** Provided material follows **

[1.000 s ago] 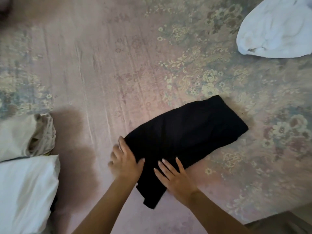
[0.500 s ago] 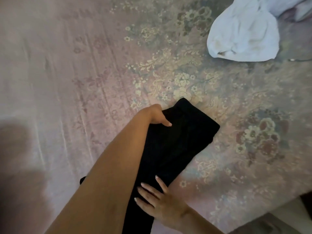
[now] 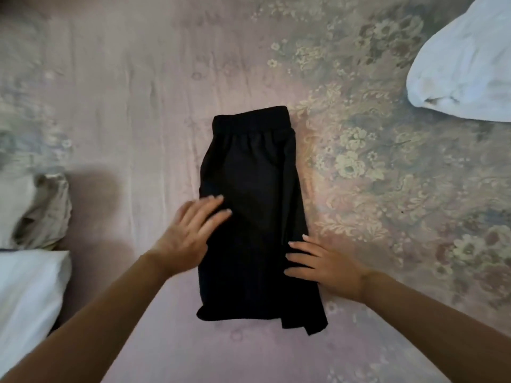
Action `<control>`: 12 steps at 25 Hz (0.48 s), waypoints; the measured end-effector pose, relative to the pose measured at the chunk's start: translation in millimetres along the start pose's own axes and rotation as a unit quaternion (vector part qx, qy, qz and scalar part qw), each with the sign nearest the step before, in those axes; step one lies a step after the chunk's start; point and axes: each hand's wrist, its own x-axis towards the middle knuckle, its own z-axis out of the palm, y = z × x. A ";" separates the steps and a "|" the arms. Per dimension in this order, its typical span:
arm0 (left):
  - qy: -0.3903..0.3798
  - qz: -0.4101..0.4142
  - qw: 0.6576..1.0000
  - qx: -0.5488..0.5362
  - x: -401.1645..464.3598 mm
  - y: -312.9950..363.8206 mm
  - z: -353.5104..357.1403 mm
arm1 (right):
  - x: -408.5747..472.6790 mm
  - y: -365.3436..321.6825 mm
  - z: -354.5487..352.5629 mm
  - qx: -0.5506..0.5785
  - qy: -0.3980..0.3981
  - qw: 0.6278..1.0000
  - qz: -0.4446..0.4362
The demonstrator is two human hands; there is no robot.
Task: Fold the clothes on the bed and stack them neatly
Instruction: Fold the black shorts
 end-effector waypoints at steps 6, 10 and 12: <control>-0.117 0.026 0.980 -0.158 -51.4 18.4 16.7 | 17.7 -11.3 -9.2 0.517 0.123 0.726 0.437; 0.019 -0.419 0.782 -0.461 -27.1 42.1 19.0 | 43.0 2.4 -17.5 0.538 0.180 0.600 0.564; 0.112 -0.540 0.709 -0.441 -6.8 45.6 17.9 | 52.8 2.5 -17.3 0.519 0.206 0.572 0.600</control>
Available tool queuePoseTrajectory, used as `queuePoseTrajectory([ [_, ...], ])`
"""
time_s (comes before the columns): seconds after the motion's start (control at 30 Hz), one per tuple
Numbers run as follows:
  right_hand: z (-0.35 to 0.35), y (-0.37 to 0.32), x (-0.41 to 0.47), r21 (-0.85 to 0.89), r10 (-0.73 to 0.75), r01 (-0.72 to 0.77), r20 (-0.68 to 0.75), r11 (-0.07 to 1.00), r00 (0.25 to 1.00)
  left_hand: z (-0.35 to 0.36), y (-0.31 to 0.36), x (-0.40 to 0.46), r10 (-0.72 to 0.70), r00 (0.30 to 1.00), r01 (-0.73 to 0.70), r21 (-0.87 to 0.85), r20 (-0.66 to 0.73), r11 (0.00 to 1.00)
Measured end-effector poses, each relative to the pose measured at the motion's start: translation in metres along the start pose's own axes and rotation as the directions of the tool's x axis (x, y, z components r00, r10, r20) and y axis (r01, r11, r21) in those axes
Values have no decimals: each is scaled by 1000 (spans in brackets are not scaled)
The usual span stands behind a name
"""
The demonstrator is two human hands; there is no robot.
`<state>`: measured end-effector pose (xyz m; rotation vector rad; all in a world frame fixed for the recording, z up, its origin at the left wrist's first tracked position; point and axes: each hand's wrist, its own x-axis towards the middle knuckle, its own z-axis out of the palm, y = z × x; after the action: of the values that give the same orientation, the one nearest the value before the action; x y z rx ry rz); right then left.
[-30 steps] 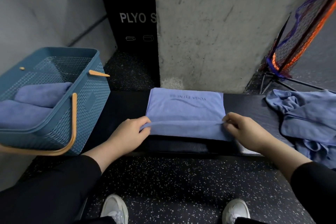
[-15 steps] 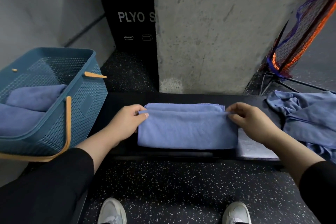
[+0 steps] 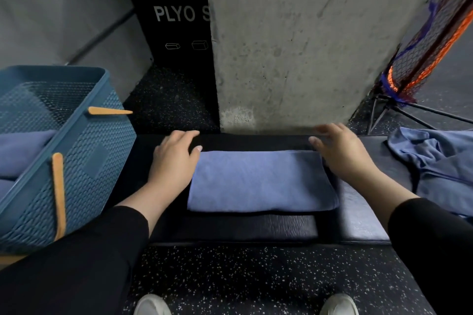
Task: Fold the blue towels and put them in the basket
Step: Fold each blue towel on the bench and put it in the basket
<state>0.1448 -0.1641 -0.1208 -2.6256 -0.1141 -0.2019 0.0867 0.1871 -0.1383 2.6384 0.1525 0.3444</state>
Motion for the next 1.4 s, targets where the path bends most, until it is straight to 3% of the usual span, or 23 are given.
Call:
queuePoseTrajectory([
  [0.1,-6,-28,-10,19,-209,212,-93,977,973,2,12,-8,311,948,-314,34,61,949],
  [0.17,-5,-49,-22,29,-253,252,47,967,966,6,22,-15,412,888,-428,41,204,903],
  [0.27,8,-66,-40,-98,-127,180,402,979,907,16,27,-26,416,796,-509,114,439,853],
  [0.33,19,-66,-48,-174,-79,186,488,967,869,18,25,-31,371,787,-505,167,493,847],
  [0.57,18,-60,-46,-203,-207,298,375,933,904,7,32,-38,165,894,-315,319,417,894],
  [0.7,20,-68,-50,-114,-258,311,334,944,907,1,42,-43,84,919,-260,432,385,863],
  [0.8,29,-75,-56,-79,-278,339,413,938,867,-3,47,-45,112,914,-296,452,389,841],
  [0.97,34,-67,-51,-151,-257,350,429,925,866,-12,37,-45,344,766,-452,76,543,889],
  [1.03,35,-62,-49,-160,-244,351,463,923,852,-13,25,-49,418,755,-514,60,506,856],
  [1.13,35,-61,-52,-170,-249,354,444,920,861,-16,6,-53,404,788,-484,63,464,873],
  [1.2,32,-60,-60,-156,-346,425,372,892,861,-18,-2,-56,399,775,-494,75,490,866],
  [1.3,25,-56,-76,-154,-518,583,321,798,793,-18,-5,-66,384,767,-499,102,514,860],
  [1.4,17,-44,-95,-98,-577,661,402,744,710,-20,-5,-78,358,758,-492,119,545,862],
])
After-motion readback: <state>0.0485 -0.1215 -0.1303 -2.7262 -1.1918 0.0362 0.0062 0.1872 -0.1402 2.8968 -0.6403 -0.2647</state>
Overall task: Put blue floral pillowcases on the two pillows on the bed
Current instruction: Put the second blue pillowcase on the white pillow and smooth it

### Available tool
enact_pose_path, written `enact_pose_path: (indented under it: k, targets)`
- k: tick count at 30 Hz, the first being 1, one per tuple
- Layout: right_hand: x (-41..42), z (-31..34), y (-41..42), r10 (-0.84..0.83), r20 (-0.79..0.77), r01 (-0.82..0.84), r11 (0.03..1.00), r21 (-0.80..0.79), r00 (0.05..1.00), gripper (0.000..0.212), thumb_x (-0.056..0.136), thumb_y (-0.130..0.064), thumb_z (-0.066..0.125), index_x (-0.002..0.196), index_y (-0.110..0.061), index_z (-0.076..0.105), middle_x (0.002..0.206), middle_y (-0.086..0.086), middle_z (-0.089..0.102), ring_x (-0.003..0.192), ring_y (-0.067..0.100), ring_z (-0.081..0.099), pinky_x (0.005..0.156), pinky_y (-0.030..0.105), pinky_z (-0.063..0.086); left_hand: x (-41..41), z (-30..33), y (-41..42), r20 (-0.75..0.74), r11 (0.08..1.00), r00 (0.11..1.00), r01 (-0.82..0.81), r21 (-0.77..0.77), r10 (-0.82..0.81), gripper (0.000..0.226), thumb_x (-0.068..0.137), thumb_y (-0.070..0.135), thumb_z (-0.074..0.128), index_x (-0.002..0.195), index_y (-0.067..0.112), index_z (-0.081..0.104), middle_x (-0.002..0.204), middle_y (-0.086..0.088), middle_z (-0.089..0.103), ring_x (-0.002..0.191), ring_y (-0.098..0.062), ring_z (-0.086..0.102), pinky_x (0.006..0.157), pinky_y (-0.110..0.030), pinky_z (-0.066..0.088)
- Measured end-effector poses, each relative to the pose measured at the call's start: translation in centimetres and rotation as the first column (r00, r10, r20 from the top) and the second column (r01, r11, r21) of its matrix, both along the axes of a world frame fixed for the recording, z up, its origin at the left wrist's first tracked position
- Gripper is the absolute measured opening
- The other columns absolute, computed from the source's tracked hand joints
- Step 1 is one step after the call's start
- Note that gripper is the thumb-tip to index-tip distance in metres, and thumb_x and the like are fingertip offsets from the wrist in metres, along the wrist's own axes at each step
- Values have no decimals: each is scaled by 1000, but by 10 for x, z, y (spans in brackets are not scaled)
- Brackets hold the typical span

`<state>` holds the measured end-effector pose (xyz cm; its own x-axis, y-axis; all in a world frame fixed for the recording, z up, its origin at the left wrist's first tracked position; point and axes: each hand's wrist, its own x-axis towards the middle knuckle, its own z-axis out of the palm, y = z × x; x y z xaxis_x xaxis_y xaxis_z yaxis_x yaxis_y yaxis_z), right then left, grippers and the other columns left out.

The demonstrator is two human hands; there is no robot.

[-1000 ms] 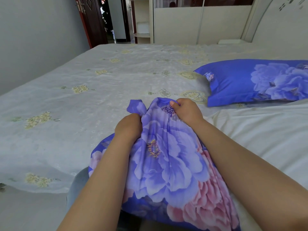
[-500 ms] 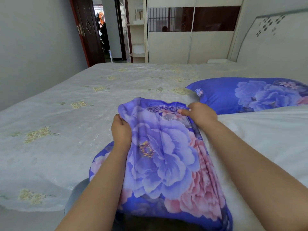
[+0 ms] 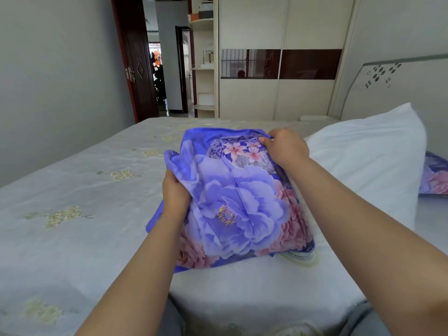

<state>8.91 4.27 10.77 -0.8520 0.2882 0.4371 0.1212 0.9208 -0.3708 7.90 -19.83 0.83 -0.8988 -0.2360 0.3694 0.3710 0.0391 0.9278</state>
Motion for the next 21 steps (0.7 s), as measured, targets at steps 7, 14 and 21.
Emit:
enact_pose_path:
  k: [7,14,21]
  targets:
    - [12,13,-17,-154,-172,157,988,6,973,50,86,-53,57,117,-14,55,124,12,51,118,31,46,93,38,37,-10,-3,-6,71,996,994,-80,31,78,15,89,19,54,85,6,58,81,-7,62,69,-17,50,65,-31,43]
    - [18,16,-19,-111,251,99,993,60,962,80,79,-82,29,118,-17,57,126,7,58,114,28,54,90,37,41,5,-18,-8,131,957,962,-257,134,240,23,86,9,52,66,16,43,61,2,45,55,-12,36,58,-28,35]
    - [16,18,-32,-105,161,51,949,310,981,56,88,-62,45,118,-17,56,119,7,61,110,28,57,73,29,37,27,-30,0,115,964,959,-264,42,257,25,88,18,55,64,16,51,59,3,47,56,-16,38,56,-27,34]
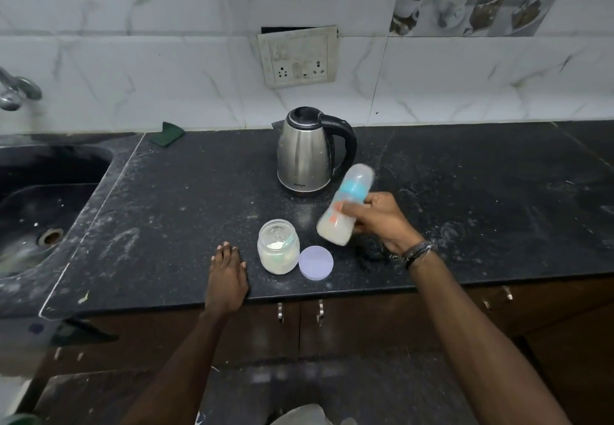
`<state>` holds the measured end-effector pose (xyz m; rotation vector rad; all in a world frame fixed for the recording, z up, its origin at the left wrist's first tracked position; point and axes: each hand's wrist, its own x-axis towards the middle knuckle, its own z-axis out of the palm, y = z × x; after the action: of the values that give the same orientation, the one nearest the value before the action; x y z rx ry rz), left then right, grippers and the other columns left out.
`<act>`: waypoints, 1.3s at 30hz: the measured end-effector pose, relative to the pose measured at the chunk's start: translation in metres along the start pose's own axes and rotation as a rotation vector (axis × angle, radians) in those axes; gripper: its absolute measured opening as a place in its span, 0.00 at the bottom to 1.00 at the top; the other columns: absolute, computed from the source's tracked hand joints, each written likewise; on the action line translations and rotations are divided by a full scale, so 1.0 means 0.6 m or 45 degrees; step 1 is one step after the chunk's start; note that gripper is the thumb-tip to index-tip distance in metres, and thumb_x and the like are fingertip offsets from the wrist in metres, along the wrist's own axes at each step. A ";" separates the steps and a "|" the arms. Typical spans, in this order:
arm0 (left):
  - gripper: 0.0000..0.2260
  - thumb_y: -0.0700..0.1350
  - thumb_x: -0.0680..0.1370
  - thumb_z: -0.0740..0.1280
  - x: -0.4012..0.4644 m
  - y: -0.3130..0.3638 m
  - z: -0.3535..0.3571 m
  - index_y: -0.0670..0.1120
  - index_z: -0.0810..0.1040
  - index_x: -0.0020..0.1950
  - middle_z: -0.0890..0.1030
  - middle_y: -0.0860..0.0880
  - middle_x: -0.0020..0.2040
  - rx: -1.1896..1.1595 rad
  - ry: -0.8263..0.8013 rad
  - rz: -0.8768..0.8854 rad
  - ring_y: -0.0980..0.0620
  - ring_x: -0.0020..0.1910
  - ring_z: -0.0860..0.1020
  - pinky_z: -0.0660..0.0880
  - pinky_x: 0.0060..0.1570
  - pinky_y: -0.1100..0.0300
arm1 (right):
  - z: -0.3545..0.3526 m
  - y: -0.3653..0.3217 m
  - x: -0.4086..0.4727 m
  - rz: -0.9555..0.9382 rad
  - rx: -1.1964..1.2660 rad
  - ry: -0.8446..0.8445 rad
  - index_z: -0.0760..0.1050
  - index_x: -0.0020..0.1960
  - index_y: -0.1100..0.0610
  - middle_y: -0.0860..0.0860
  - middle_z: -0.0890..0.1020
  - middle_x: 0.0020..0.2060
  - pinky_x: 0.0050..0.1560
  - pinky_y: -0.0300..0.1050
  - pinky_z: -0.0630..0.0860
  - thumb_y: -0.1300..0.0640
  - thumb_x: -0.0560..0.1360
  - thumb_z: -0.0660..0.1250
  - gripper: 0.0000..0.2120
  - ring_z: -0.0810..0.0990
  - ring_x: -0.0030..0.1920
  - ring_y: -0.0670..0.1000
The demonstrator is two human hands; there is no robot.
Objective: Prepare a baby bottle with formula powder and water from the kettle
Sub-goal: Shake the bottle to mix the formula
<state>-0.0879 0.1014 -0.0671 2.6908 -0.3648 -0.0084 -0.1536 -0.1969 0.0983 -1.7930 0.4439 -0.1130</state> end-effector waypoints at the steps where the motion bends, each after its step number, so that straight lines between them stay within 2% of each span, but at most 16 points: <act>1: 0.20 0.42 0.83 0.56 0.000 0.001 0.000 0.35 0.65 0.74 0.61 0.35 0.77 0.005 0.000 -0.001 0.37 0.77 0.57 0.53 0.77 0.46 | -0.001 0.002 0.003 0.004 0.025 0.062 0.82 0.50 0.60 0.58 0.86 0.49 0.43 0.46 0.83 0.54 0.64 0.81 0.18 0.86 0.47 0.54; 4: 0.20 0.42 0.83 0.56 -0.003 0.001 0.002 0.34 0.65 0.74 0.61 0.35 0.77 0.003 -0.014 -0.013 0.37 0.78 0.57 0.52 0.77 0.46 | -0.003 -0.002 0.001 0.082 -0.012 0.063 0.83 0.48 0.56 0.51 0.86 0.44 0.43 0.44 0.82 0.50 0.61 0.83 0.19 0.86 0.43 0.47; 7: 0.21 0.42 0.83 0.56 0.000 -0.001 0.001 0.35 0.64 0.74 0.61 0.35 0.77 -0.004 -0.009 -0.003 0.37 0.78 0.57 0.52 0.78 0.46 | 0.000 0.001 0.001 -0.030 0.022 0.050 0.82 0.48 0.57 0.58 0.86 0.49 0.43 0.45 0.84 0.55 0.65 0.81 0.15 0.87 0.45 0.50; 9: 0.21 0.42 0.83 0.56 -0.001 -0.001 0.004 0.35 0.64 0.74 0.61 0.35 0.77 -0.003 -0.014 -0.014 0.37 0.78 0.57 0.52 0.78 0.46 | -0.001 0.001 0.003 0.001 -0.003 0.130 0.83 0.49 0.58 0.55 0.87 0.46 0.43 0.46 0.83 0.52 0.64 0.82 0.18 0.86 0.44 0.49; 11: 0.21 0.42 0.83 0.56 -0.003 -0.003 0.004 0.35 0.64 0.74 0.61 0.35 0.77 -0.009 -0.020 -0.019 0.37 0.78 0.57 0.52 0.78 0.46 | 0.000 0.000 0.002 0.060 -0.017 0.052 0.84 0.48 0.57 0.50 0.87 0.43 0.43 0.44 0.83 0.49 0.61 0.83 0.20 0.86 0.43 0.48; 15: 0.21 0.42 0.83 0.56 0.000 -0.001 0.004 0.34 0.65 0.74 0.61 0.35 0.77 -0.014 -0.014 -0.008 0.37 0.78 0.57 0.52 0.78 0.46 | 0.005 0.007 0.002 -0.072 0.027 0.135 0.82 0.48 0.57 0.57 0.87 0.47 0.38 0.42 0.82 0.55 0.66 0.80 0.14 0.87 0.43 0.50; 18: 0.21 0.42 0.83 0.56 -0.002 -0.003 0.003 0.35 0.64 0.74 0.60 0.35 0.77 -0.007 -0.030 -0.016 0.38 0.78 0.56 0.51 0.78 0.47 | 0.003 0.000 0.001 0.016 -0.020 0.066 0.83 0.48 0.56 0.51 0.87 0.44 0.42 0.43 0.82 0.48 0.61 0.82 0.20 0.86 0.42 0.46; 21: 0.21 0.42 0.83 0.56 0.000 -0.002 0.003 0.34 0.64 0.74 0.61 0.35 0.77 -0.016 -0.015 -0.006 0.37 0.78 0.57 0.51 0.78 0.46 | 0.001 0.007 0.004 -0.165 -0.075 0.134 0.82 0.50 0.60 0.58 0.87 0.48 0.39 0.44 0.83 0.54 0.67 0.79 0.15 0.87 0.45 0.51; 23: 0.21 0.42 0.83 0.56 -0.002 -0.003 0.005 0.34 0.64 0.74 0.61 0.35 0.77 -0.017 -0.024 -0.022 0.38 0.78 0.57 0.51 0.78 0.46 | -0.003 0.005 0.002 -0.134 -0.057 0.153 0.82 0.49 0.59 0.56 0.87 0.46 0.40 0.44 0.83 0.54 0.67 0.80 0.15 0.87 0.44 0.50; 26: 0.21 0.42 0.83 0.56 0.001 -0.004 0.004 0.35 0.64 0.74 0.60 0.35 0.77 -0.013 -0.025 -0.013 0.38 0.78 0.57 0.51 0.78 0.46 | -0.005 -0.003 -0.003 -0.099 -0.118 -0.004 0.83 0.48 0.57 0.51 0.88 0.42 0.39 0.42 0.83 0.54 0.65 0.81 0.14 0.87 0.44 0.49; 28: 0.21 0.42 0.83 0.56 0.001 -0.004 0.004 0.35 0.64 0.74 0.61 0.35 0.77 -0.010 -0.021 -0.014 0.38 0.78 0.57 0.52 0.78 0.46 | -0.005 0.001 0.001 -0.224 -0.164 0.126 0.82 0.48 0.59 0.54 0.87 0.43 0.37 0.42 0.82 0.55 0.69 0.78 0.11 0.87 0.44 0.50; 31: 0.21 0.42 0.83 0.56 -0.002 -0.004 0.005 0.34 0.65 0.74 0.61 0.35 0.77 -0.009 -0.027 -0.024 0.38 0.78 0.57 0.52 0.78 0.46 | -0.003 -0.009 -0.005 -0.130 -0.088 0.102 0.81 0.44 0.56 0.49 0.87 0.40 0.35 0.37 0.80 0.56 0.67 0.80 0.10 0.86 0.40 0.45; 33: 0.21 0.42 0.83 0.56 0.000 -0.004 0.003 0.35 0.64 0.74 0.61 0.35 0.77 -0.015 -0.019 -0.011 0.38 0.78 0.57 0.52 0.78 0.46 | 0.000 -0.009 -0.008 -0.099 -0.073 0.003 0.82 0.45 0.56 0.49 0.87 0.39 0.34 0.38 0.80 0.58 0.68 0.79 0.09 0.87 0.41 0.48; 35: 0.21 0.42 0.83 0.56 -0.001 -0.002 0.002 0.34 0.64 0.74 0.61 0.35 0.77 -0.017 -0.015 -0.009 0.38 0.78 0.57 0.51 0.78 0.46 | 0.001 -0.002 -0.001 -0.173 -0.073 0.130 0.82 0.46 0.59 0.52 0.87 0.41 0.35 0.40 0.81 0.57 0.70 0.77 0.08 0.87 0.42 0.50; 37: 0.20 0.42 0.83 0.56 -0.003 -0.001 0.002 0.34 0.65 0.74 0.61 0.35 0.77 -0.019 -0.016 -0.014 0.37 0.78 0.57 0.51 0.77 0.46 | 0.001 -0.005 -0.001 -0.097 -0.023 0.175 0.82 0.46 0.56 0.50 0.87 0.41 0.37 0.39 0.82 0.55 0.68 0.80 0.10 0.86 0.41 0.45; 39: 0.20 0.42 0.83 0.56 -0.004 -0.001 0.000 0.35 0.65 0.74 0.60 0.35 0.77 -0.018 -0.018 -0.008 0.37 0.78 0.57 0.51 0.77 0.46 | 0.005 -0.008 -0.003 -0.037 -0.008 0.054 0.83 0.46 0.54 0.48 0.87 0.40 0.39 0.39 0.82 0.53 0.64 0.81 0.13 0.86 0.41 0.45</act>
<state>-0.0899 0.1026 -0.0671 2.6788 -0.3597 -0.0318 -0.1533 -0.1927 0.1023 -1.8063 0.4489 -0.1707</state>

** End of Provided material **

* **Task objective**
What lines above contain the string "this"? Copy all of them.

* **Output below**
Action `<control>`: 12 steps at 25 Hz (0.48 s), waypoints; the measured end-effector pose, relative to the pose measured at the chunk's start: translation in millimetres along the start pose's own axes and rotation as a unit quaternion (vector part qx, qy, qz and scalar part qw), each with the sign nearest the step before, in those axes; step one lies a step after the chunk's start; point and axes: each hand's wrist, its own x-axis towards the middle knuckle, its own z-axis out of the palm, y = z × x. A ";" separates the steps and a "|" the arms. Per dimension in this order, its typical span:
`<act>`: waypoints, 1.3s at 30hz: the measured end-effector pose, relative to the pose measured at the chunk's start: translation in metres along the start pose's own axes and rotation as a rotation vector (axis × angle, radians) in those axes; gripper: its absolute measured opening as a place in its span, 0.00 at the bottom to 1.00 at the top; the other columns: absolute, computed from the source's tracked hand joints, each written likewise; on the action line translations and rotations are divided by a full scale, so 1.0 means 0.6 m or 45 degrees; step 1 is one step after the chunk's start; note that gripper is the thumb-tip to index-tip distance in metres, and thumb_x and the like are fingertip offsets from the wrist in metres, along the wrist's own axes at each step. A ";" separates the steps and a "|" the arms. Typical spans, in this order:

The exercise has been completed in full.